Die shaving (not a male-grooming thread)

[Changabooniggiwan]

A futuristic casino has invested in a new set of craps dice:

Each die is a cube of flawless diamond (with perfectly uniform density). The numerals on the dice are etched in such a way that they have no effect whatsoever on the outcomes of rolling the dice, and we will assume, for this puzzle, that the frequencies of the outcomes are entirely a product of surface area (i.e. faces with a higher surface area are more likely to land 'down'). The dice are manufactured to very high specifications - all angles are exactly 90 degrees, and all faces are planes. The only slight variable being side lengths, which are produced to a tolerance of +/-1%. Since each side of the die are a mere 15mm (+/- tolerance), the tolerance is virtually undetectable by humans, but any variation beyond 1% will be automatically detected by the casino's security systems.

You are somehow able to pinch one of these dice, and wish to gimmick it by shaving planes off the sides such that the die favours a higher mean outcome. The die you have stolen is the maximum size of a die within tolerance (i.e. 101% side lengths).

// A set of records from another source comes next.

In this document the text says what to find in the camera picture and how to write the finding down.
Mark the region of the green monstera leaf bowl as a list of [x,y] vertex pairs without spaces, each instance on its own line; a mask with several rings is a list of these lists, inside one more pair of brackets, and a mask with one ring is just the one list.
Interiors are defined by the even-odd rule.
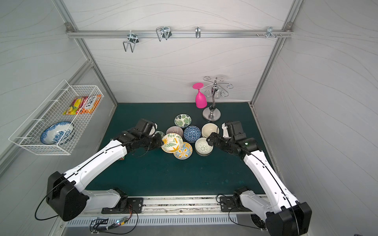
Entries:
[[156,131],[154,136],[159,136],[159,137],[163,138],[165,136],[165,133],[162,132],[162,131]]

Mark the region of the green lattice pattern bowl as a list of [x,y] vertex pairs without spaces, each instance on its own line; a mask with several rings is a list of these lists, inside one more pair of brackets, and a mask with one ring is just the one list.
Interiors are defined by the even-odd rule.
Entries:
[[213,151],[213,146],[208,145],[206,138],[199,138],[195,143],[195,150],[199,153],[210,153]]

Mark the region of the yellow flower leaf bowl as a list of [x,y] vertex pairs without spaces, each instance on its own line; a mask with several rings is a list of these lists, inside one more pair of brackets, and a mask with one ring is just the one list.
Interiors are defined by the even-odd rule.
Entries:
[[168,133],[163,138],[162,150],[166,153],[176,153],[183,146],[183,139],[176,133]]

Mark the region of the blue triangle pattern bowl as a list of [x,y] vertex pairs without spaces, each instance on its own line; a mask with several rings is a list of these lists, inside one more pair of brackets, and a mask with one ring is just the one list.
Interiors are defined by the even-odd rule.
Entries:
[[197,126],[191,125],[185,128],[183,136],[188,143],[195,143],[201,138],[201,130]]

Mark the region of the yellow blue floral bowl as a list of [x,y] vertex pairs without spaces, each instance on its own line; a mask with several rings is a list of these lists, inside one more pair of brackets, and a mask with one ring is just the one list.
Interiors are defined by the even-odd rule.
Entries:
[[183,146],[177,152],[174,153],[174,156],[179,160],[188,159],[193,154],[193,148],[190,143],[183,142]]

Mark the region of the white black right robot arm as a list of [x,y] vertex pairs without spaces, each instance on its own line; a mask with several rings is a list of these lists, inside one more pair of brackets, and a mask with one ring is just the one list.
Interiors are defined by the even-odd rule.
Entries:
[[245,190],[238,193],[239,201],[265,222],[270,235],[301,236],[308,232],[312,216],[310,206],[299,202],[285,187],[254,138],[247,138],[245,134],[223,138],[213,132],[206,141],[210,146],[239,156],[254,173],[268,199]]

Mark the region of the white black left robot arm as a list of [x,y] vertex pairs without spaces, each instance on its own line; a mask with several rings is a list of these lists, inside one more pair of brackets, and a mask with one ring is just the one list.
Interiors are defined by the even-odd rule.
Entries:
[[76,167],[55,172],[48,178],[46,202],[63,221],[70,221],[84,211],[110,208],[121,210],[127,202],[127,194],[115,187],[109,190],[87,191],[86,187],[110,165],[133,150],[147,151],[160,148],[163,141],[155,135],[157,124],[140,119],[136,125],[123,131]]

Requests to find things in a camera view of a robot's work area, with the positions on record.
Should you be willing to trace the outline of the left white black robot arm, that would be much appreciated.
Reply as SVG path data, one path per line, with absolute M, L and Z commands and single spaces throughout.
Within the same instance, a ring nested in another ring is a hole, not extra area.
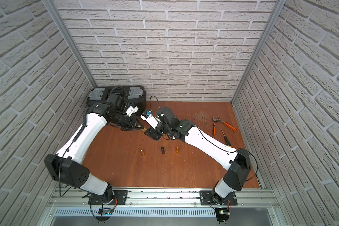
M 88 192 L 94 203 L 110 203 L 114 199 L 112 186 L 92 175 L 82 162 L 90 144 L 103 127 L 110 125 L 122 131 L 142 129 L 143 125 L 136 114 L 144 106 L 142 98 L 134 103 L 116 94 L 93 102 L 84 112 L 83 123 L 70 140 L 56 154 L 45 157 L 44 163 L 52 179 L 60 185 L 66 184 Z

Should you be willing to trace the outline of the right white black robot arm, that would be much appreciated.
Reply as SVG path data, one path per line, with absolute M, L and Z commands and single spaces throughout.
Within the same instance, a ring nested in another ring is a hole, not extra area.
M 145 134 L 153 140 L 159 140 L 164 135 L 171 140 L 180 140 L 192 145 L 216 160 L 227 173 L 213 188 L 212 202 L 222 205 L 233 191 L 241 191 L 251 171 L 249 152 L 244 148 L 234 149 L 203 132 L 195 123 L 183 119 L 179 120 L 168 107 L 159 109 L 154 116 L 146 109 L 142 120 L 150 128 Z

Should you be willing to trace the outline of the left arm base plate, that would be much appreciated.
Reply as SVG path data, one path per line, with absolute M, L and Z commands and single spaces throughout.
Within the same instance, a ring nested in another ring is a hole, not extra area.
M 125 205 L 127 196 L 128 196 L 128 190 L 111 190 L 111 193 L 104 194 L 102 196 L 90 194 L 88 204 L 89 205 Z

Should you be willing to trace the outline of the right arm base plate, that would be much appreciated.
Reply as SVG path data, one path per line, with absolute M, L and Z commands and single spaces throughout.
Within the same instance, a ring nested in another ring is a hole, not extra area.
M 238 205 L 237 197 L 234 191 L 230 192 L 226 198 L 222 198 L 214 191 L 210 190 L 201 190 L 200 194 L 200 202 L 201 205 L 228 205 L 230 203 L 231 206 Z

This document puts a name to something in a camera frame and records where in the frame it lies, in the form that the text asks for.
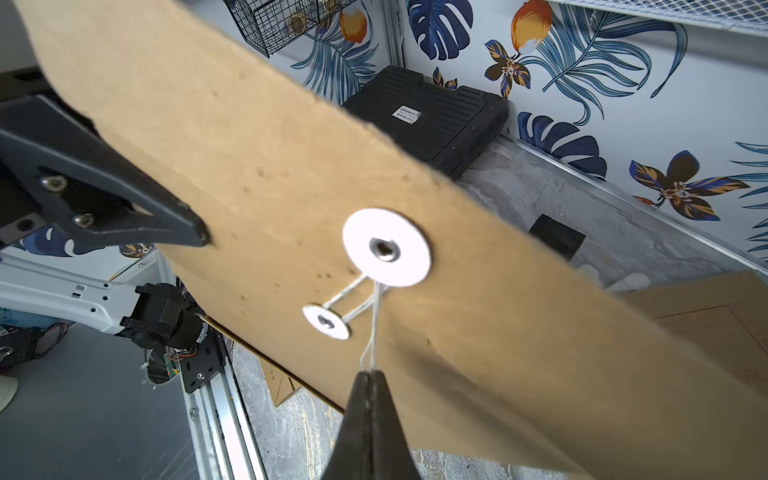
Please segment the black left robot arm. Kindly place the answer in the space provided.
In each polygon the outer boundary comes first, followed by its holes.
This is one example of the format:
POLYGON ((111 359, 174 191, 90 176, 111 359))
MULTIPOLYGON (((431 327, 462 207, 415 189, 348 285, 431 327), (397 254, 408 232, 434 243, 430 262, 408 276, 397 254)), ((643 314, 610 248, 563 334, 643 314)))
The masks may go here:
POLYGON ((1 304, 131 340, 162 359, 198 355, 208 328, 179 283, 103 280, 42 264, 115 247, 154 260, 161 244, 203 247, 189 206, 131 164, 84 120, 30 95, 1 104, 1 304))

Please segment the brown kraft file bag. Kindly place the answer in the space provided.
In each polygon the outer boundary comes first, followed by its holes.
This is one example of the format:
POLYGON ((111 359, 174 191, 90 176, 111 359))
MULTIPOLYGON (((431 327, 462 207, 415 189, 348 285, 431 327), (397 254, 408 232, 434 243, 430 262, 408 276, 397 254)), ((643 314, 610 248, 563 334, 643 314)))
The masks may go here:
POLYGON ((656 285, 623 298, 740 382, 767 394, 767 283, 756 273, 656 285))
POLYGON ((767 400, 174 1, 20 1, 56 92, 207 225, 164 252, 333 401, 365 344, 417 448, 596 479, 763 479, 767 400))
POLYGON ((207 323, 212 328, 217 330, 219 333, 231 339, 235 344, 243 347, 244 349, 246 349, 247 351, 256 355, 259 358, 261 366, 266 368, 265 378, 266 378, 267 386, 270 392, 273 405, 275 407, 280 406, 288 398, 290 398, 295 392, 301 389, 304 389, 310 394, 320 399, 322 402, 324 402, 326 405, 331 407, 333 410, 339 413, 344 412, 344 408, 342 406, 338 405, 336 402, 332 401, 330 398, 326 397, 325 395, 320 393, 318 390, 314 389, 309 384, 307 384, 306 382, 302 381, 301 379, 293 375, 290 371, 286 370, 281 365, 274 362, 270 357, 263 354, 258 349, 255 349, 254 347, 252 347, 250 344, 242 340, 239 336, 235 335, 233 332, 231 332, 229 329, 227 329, 223 325, 220 325, 213 318, 207 315, 202 315, 202 314, 199 314, 199 317, 205 323, 207 323))

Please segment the small black box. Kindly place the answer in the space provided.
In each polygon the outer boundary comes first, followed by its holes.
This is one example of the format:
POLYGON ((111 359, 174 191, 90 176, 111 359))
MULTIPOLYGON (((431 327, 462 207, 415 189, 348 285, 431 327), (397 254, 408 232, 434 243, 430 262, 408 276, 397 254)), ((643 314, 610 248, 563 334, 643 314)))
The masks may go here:
POLYGON ((567 261, 571 261, 581 248, 586 235, 547 215, 540 215, 529 229, 529 234, 567 261))

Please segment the clear white mesh wall basket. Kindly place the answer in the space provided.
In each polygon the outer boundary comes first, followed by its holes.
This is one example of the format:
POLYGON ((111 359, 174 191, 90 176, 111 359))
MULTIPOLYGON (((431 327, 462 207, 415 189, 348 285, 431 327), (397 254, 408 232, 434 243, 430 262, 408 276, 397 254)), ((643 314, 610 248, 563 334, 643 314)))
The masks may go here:
POLYGON ((573 0, 563 4, 767 37, 767 0, 573 0))

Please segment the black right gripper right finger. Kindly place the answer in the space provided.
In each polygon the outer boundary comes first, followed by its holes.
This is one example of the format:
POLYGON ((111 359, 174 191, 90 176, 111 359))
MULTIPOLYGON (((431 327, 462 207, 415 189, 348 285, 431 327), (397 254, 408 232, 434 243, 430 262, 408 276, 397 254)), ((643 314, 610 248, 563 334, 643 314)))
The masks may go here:
POLYGON ((372 478, 419 480, 386 378, 378 370, 370 377, 372 478))

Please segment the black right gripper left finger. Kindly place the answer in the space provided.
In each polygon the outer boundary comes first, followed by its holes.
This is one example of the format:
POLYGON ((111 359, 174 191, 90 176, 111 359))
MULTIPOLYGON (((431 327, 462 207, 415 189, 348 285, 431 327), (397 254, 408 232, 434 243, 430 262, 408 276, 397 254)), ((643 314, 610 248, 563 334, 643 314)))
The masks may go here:
POLYGON ((322 480, 371 478, 370 374, 359 372, 322 480))

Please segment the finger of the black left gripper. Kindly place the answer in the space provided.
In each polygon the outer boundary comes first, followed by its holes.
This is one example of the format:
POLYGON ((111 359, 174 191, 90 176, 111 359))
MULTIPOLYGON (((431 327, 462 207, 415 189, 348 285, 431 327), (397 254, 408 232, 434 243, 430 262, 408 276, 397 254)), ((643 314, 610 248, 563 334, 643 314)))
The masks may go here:
POLYGON ((52 225, 89 247, 203 247, 193 210, 44 96, 1 104, 1 245, 52 225))

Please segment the black plastic tool case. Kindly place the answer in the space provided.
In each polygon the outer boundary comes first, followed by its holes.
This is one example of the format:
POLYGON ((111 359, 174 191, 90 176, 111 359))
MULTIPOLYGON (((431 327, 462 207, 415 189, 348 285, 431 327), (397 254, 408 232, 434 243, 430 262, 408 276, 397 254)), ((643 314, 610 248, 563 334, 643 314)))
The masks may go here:
POLYGON ((342 107, 453 180, 469 169, 510 115, 509 102, 498 95, 430 84, 422 74, 396 66, 382 70, 342 107))

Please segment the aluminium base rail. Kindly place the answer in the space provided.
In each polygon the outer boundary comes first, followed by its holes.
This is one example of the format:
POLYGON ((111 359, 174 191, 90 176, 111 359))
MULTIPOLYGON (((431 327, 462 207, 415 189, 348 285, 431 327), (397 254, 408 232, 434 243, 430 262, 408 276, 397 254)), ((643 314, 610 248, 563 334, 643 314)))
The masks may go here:
POLYGON ((201 479, 267 478, 225 341, 209 333, 180 362, 187 419, 201 479))

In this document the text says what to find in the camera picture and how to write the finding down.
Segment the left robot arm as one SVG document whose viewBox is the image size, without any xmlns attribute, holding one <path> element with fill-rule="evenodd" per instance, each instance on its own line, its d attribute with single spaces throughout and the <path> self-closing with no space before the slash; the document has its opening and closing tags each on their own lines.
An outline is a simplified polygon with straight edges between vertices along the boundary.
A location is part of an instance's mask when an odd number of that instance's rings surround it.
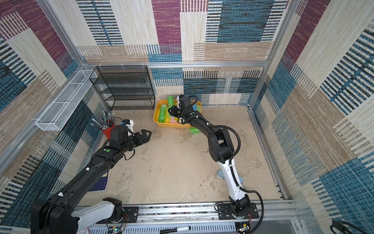
<svg viewBox="0 0 374 234">
<path fill-rule="evenodd" d="M 47 201 L 37 200 L 33 204 L 31 233 L 76 234 L 112 216 L 122 219 L 122 203 L 116 199 L 104 199 L 78 212 L 75 208 L 103 174 L 112 169 L 126 152 L 149 142 L 151 135 L 148 130 L 133 133 L 125 125 L 115 126 L 111 138 L 93 154 L 85 169 Z"/>
</svg>

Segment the pink roll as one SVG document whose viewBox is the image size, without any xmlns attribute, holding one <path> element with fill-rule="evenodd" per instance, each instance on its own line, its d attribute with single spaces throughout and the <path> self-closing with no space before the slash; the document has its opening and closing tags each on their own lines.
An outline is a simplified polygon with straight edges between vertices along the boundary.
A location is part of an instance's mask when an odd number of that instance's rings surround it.
<svg viewBox="0 0 374 234">
<path fill-rule="evenodd" d="M 170 123 L 177 124 L 178 123 L 178 118 L 176 118 L 176 117 L 170 117 Z"/>
</svg>

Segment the short green roll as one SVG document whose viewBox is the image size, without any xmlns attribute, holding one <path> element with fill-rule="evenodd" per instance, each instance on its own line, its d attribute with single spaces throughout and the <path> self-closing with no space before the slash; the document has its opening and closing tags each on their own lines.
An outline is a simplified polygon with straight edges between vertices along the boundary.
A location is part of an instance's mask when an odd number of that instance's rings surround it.
<svg viewBox="0 0 374 234">
<path fill-rule="evenodd" d="M 169 95 L 167 97 L 167 101 L 168 101 L 167 108 L 169 110 L 171 107 L 174 106 L 174 97 L 173 97 L 173 95 Z"/>
</svg>

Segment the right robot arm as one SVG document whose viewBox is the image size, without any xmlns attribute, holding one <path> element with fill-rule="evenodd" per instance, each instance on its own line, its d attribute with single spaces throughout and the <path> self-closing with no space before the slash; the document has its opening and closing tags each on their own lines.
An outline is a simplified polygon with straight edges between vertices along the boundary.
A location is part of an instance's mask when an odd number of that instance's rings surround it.
<svg viewBox="0 0 374 234">
<path fill-rule="evenodd" d="M 239 134 L 231 127 L 225 125 L 214 125 L 209 122 L 201 112 L 194 110 L 193 105 L 198 101 L 196 95 L 177 97 L 177 105 L 171 105 L 168 113 L 178 118 L 181 125 L 189 124 L 197 128 L 207 137 L 208 149 L 212 159 L 220 165 L 229 190 L 230 208 L 234 218 L 239 219 L 250 213 L 251 200 L 249 194 L 255 194 L 260 200 L 261 215 L 256 226 L 241 234 L 253 234 L 257 231 L 264 219 L 264 201 L 256 190 L 247 190 L 242 187 L 239 175 L 235 167 L 234 157 L 241 148 Z"/>
</svg>

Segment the green roll with red label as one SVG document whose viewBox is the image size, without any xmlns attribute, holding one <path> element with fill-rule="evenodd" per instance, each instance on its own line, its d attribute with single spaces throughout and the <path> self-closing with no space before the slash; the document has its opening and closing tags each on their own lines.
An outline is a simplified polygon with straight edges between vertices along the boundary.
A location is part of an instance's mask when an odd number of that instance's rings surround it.
<svg viewBox="0 0 374 234">
<path fill-rule="evenodd" d="M 198 134 L 200 133 L 201 131 L 199 129 L 197 129 L 196 127 L 191 127 L 190 128 L 190 133 L 191 134 Z"/>
</svg>

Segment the yellow roll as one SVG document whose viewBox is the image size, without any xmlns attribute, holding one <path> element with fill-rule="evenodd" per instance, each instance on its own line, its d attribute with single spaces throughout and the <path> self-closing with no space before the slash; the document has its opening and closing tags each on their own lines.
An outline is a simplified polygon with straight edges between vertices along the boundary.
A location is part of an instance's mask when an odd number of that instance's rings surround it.
<svg viewBox="0 0 374 234">
<path fill-rule="evenodd" d="M 170 123 L 170 115 L 168 113 L 168 111 L 165 112 L 165 120 L 164 120 L 164 123 Z"/>
</svg>

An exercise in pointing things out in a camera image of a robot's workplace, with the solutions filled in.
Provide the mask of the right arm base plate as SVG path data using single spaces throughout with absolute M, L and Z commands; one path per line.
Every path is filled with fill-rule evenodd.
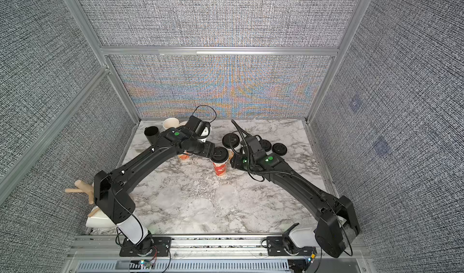
M 265 239 L 264 247 L 271 257 L 311 256 L 316 252 L 316 248 L 313 246 L 299 248 L 289 238 L 283 236 L 268 236 Z

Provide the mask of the black lid back right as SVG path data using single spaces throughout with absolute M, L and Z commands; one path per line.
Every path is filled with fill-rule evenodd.
M 274 143 L 272 151 L 279 156 L 284 156 L 288 153 L 288 148 L 283 143 Z

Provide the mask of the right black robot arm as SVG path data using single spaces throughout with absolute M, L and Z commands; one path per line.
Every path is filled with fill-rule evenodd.
M 338 258 L 352 249 L 351 243 L 360 234 L 360 223 L 349 198 L 337 198 L 318 188 L 280 155 L 267 154 L 255 136 L 245 137 L 241 144 L 244 153 L 234 155 L 230 161 L 232 168 L 261 176 L 296 198 L 317 221 L 315 241 L 329 256 Z

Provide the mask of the wooden peg rack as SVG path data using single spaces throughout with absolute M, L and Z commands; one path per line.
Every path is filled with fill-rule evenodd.
M 65 193 L 84 193 L 88 197 L 89 205 L 95 204 L 95 196 L 94 196 L 94 185 L 88 184 L 85 181 L 77 180 L 74 182 L 75 188 L 66 188 L 64 190 Z

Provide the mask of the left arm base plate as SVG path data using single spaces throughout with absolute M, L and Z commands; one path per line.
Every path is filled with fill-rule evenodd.
M 120 257 L 168 257 L 171 247 L 171 237 L 147 237 L 140 244 L 134 245 L 125 238 L 120 252 Z

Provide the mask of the black lid front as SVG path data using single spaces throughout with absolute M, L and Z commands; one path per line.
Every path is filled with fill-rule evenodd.
M 213 150 L 211 161 L 216 164 L 222 164 L 229 160 L 229 152 L 226 148 L 218 146 Z
M 240 138 L 234 133 L 228 133 L 222 137 L 222 145 L 226 149 L 237 149 L 240 146 Z

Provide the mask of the red paper cup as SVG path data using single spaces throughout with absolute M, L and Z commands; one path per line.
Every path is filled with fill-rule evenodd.
M 218 177 L 223 177 L 227 171 L 227 161 L 222 163 L 213 163 L 215 174 Z

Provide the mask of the white mug on rack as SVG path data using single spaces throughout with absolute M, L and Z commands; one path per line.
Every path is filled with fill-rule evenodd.
M 99 208 L 95 208 L 90 212 L 86 222 L 88 228 L 113 228 L 115 226 L 116 224 Z

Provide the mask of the black lid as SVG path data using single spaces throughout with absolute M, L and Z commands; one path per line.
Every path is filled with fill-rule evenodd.
M 226 148 L 218 146 L 213 150 L 211 161 L 216 164 L 222 164 L 229 160 L 229 152 Z
M 283 143 L 274 143 L 272 151 L 279 156 L 284 156 L 288 153 L 288 148 Z
M 228 133 L 222 137 L 222 145 L 226 149 L 237 149 L 240 146 L 240 138 L 234 133 Z
M 262 139 L 259 142 L 261 147 L 265 150 L 265 152 L 269 152 L 272 150 L 272 144 L 270 141 Z

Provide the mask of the black lid back middle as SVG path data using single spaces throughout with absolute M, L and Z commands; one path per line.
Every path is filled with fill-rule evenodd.
M 272 144 L 270 141 L 262 139 L 259 142 L 261 147 L 265 150 L 265 152 L 269 152 L 272 150 Z

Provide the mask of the black cylindrical cup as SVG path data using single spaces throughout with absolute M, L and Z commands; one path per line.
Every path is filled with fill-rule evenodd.
M 160 135 L 160 130 L 156 126 L 150 126 L 145 128 L 144 135 L 151 146 L 155 145 L 158 141 L 158 137 Z

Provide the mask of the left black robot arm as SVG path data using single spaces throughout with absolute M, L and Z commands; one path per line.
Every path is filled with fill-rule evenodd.
M 215 144 L 203 141 L 203 132 L 211 132 L 211 123 L 194 115 L 178 128 L 167 128 L 157 141 L 137 157 L 113 171 L 100 171 L 94 177 L 94 204 L 105 213 L 125 236 L 121 249 L 139 256 L 152 253 L 152 234 L 135 216 L 135 203 L 129 193 L 151 172 L 169 159 L 190 153 L 210 159 Z

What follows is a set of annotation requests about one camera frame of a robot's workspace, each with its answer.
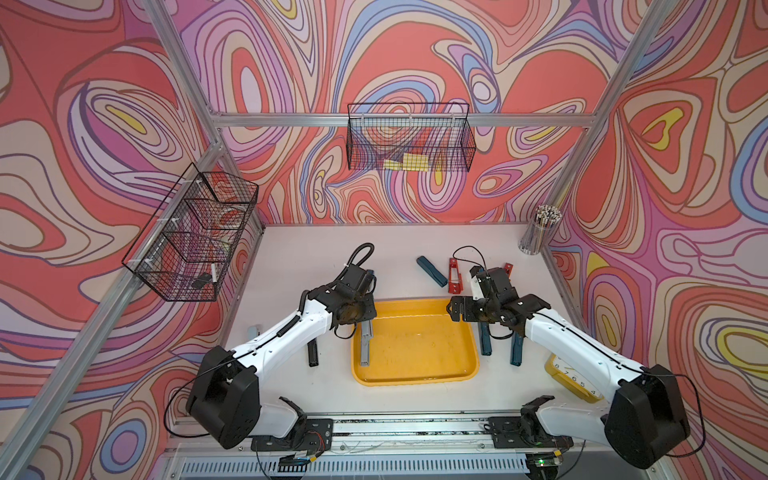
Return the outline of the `grey pruning pliers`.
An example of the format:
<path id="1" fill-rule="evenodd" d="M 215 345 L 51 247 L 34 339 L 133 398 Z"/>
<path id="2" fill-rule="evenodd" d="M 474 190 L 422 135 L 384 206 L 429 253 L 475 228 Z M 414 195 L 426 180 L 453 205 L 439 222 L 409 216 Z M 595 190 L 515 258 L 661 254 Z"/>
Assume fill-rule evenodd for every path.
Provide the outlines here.
<path id="1" fill-rule="evenodd" d="M 373 339 L 373 325 L 372 321 L 365 321 L 360 324 L 360 360 L 359 365 L 361 367 L 368 367 L 370 365 L 370 343 Z"/>

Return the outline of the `black pruning pliers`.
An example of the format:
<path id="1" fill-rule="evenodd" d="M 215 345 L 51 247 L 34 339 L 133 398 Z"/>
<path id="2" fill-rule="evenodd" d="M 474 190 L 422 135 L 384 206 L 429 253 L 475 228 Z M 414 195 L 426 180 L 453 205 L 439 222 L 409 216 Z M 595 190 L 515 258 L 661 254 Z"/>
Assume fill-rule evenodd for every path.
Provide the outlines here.
<path id="1" fill-rule="evenodd" d="M 313 339 L 307 344 L 308 365 L 310 368 L 317 367 L 319 365 L 319 351 L 317 340 Z"/>

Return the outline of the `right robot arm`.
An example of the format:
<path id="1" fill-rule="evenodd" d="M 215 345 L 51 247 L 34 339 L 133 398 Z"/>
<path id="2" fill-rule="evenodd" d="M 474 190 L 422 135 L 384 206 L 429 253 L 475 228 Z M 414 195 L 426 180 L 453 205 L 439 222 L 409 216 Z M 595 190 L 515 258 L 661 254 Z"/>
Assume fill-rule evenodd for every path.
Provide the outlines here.
<path id="1" fill-rule="evenodd" d="M 678 377 L 667 368 L 629 359 L 574 327 L 542 298 L 519 295 L 502 268 L 472 268 L 471 290 L 450 298 L 452 321 L 499 324 L 542 346 L 605 402 L 579 406 L 542 395 L 524 404 L 520 425 L 527 442 L 575 437 L 608 445 L 631 466 L 648 469 L 689 437 Z"/>

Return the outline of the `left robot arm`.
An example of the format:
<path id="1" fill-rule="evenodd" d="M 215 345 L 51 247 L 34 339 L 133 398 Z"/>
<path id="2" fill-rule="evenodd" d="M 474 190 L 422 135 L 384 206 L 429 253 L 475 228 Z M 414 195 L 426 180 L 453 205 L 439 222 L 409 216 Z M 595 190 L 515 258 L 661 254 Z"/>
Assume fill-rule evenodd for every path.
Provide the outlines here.
<path id="1" fill-rule="evenodd" d="M 261 400 L 261 386 L 291 356 L 340 325 L 376 317 L 370 269 L 347 265 L 334 281 L 305 290 L 297 309 L 263 334 L 231 350 L 211 349 L 203 357 L 186 412 L 225 448 L 249 435 L 285 438 L 300 414 L 288 401 Z"/>

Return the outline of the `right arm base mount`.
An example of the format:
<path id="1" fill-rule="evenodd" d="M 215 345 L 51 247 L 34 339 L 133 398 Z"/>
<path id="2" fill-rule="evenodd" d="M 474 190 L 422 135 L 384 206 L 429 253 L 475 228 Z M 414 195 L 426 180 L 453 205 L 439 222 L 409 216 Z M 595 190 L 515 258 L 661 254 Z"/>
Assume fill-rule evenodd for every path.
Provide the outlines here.
<path id="1" fill-rule="evenodd" d="M 568 436 L 547 433 L 536 416 L 539 408 L 554 400 L 553 395 L 542 395 L 524 404 L 516 416 L 489 417 L 482 425 L 492 437 L 496 449 L 551 448 L 567 451 L 574 442 Z"/>

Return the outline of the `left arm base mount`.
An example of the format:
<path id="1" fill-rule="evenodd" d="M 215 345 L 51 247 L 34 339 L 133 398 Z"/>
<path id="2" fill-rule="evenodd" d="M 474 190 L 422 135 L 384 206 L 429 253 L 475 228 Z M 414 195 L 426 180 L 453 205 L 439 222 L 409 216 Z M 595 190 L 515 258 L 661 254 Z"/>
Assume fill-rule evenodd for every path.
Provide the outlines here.
<path id="1" fill-rule="evenodd" d="M 252 431 L 254 452 L 306 451 L 310 455 L 329 451 L 333 442 L 332 418 L 309 417 L 295 402 L 281 396 L 277 404 L 266 404 Z"/>

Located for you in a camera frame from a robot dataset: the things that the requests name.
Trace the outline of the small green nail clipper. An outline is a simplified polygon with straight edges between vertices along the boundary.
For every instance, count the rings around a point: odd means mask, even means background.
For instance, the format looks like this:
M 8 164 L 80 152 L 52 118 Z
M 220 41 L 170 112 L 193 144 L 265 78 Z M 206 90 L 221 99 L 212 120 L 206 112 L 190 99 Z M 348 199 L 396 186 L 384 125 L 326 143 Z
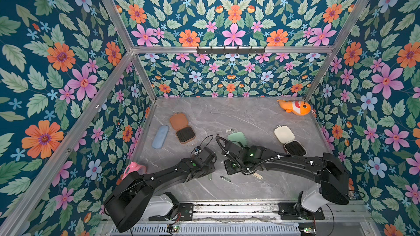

What are the dimensions of the die when you finish tampering with it, and what is its mean outcome?

[ralphmerridew]

My answer: Dimensions could be anything within specs; mean outcome is exactly 3.5. If all angles are exactly 90, then areas of opposite faces will be equal. Unless the numbering is changed, opposite faces sum to 7. Thf, P(1) == P(6), P(2) == P(5), P(3) == P(4).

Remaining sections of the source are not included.